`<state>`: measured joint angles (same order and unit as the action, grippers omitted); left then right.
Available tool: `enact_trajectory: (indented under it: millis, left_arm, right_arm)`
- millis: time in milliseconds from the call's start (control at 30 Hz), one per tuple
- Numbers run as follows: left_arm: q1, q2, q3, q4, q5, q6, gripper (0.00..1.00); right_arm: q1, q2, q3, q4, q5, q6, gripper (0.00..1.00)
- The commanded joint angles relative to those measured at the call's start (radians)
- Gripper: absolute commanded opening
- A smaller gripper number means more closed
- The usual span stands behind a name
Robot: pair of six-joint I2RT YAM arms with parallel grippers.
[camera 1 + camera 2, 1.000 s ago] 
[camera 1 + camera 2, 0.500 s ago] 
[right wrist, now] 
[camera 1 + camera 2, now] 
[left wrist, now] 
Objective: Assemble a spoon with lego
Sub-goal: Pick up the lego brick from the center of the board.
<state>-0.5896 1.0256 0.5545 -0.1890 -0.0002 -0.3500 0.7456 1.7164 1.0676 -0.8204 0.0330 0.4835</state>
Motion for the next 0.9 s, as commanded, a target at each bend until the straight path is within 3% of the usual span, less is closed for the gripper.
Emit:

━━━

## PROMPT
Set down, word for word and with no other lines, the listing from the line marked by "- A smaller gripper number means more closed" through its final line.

## EXERCISE OUTPUT
- A smaller gripper number means more closed
- The usual span stands behind a name
Robot: pair of six-joint I2RT YAM arms with parallel grippers.
[camera 1 + camera 2, 1.000 s ago] 
[camera 1 + camera 2, 0.500 s ago] 
[right wrist, now] 
[camera 1 + camera 2, now] 
[left wrist, now] 
Objective: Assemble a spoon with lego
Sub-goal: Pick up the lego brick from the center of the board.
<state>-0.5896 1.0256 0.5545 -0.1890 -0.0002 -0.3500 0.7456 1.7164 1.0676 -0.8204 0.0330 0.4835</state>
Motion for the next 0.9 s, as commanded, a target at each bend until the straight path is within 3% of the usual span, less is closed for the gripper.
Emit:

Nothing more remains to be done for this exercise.